What is needed here is every line of the records that includes "below".

*** Opening MATERIAL TO PROCESS ***

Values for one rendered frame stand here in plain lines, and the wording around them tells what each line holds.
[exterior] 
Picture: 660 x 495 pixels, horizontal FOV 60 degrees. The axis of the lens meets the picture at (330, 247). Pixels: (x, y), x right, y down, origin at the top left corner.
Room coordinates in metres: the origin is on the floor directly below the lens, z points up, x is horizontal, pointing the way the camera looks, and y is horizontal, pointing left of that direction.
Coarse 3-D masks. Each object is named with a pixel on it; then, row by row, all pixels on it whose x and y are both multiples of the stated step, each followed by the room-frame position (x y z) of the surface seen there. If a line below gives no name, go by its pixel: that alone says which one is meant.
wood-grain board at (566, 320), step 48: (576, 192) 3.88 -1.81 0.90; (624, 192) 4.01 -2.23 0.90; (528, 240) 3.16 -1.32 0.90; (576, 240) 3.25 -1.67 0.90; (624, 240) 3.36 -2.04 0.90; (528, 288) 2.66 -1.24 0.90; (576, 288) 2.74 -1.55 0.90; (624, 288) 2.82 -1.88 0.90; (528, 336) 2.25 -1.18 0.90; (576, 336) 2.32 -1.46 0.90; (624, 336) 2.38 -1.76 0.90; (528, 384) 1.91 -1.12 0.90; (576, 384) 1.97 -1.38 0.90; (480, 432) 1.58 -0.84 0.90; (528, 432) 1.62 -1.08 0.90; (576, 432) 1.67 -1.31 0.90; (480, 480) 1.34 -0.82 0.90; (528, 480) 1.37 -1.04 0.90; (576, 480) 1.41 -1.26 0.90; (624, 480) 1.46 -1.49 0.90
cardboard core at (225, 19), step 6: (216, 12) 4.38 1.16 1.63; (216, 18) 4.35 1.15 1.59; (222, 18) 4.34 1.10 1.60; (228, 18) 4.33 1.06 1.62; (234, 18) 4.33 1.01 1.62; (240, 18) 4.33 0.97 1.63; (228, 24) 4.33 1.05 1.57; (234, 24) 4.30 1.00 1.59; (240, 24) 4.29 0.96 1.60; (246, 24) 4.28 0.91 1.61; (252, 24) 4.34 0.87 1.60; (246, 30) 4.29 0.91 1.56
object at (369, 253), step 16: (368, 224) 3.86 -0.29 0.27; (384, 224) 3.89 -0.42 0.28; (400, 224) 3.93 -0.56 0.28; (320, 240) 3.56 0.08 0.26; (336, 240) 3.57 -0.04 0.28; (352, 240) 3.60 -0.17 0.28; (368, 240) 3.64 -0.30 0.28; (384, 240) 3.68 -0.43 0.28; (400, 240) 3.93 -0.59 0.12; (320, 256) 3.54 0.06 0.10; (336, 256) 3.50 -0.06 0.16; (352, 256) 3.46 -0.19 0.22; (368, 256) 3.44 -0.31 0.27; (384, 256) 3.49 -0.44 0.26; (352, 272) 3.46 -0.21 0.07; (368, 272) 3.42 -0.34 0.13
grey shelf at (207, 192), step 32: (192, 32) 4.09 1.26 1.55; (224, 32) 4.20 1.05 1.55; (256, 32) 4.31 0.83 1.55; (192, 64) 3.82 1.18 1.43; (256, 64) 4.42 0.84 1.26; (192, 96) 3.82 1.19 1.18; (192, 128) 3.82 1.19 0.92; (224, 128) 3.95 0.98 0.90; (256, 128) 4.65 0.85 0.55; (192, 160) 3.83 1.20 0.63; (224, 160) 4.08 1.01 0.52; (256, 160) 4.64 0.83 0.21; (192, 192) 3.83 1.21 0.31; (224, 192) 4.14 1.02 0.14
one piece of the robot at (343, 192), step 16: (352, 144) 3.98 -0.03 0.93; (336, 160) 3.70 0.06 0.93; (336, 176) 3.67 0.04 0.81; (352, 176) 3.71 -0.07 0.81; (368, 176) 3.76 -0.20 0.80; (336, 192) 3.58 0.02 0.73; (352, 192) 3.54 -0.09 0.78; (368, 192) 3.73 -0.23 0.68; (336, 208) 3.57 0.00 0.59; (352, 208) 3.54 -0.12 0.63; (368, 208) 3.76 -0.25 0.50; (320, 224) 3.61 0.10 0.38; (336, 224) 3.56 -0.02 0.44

*** Closing MATERIAL TO PROCESS ***

FINISHED EXERCISE:
Room coordinates in metres: the origin is on the floor directly below the lens, z points up, x is horizontal, pointing the way the camera looks, and y is horizontal, pointing left of that direction.
Coarse 3-D masks. Each object is named with a pixel on it; then, row by row, all pixels on it whose x and y are both multiples of the stated step, each followed by the room-frame position (x y z) of the surface seen there. If a line below gives no name, go by its pixel: that alone says which one is meant.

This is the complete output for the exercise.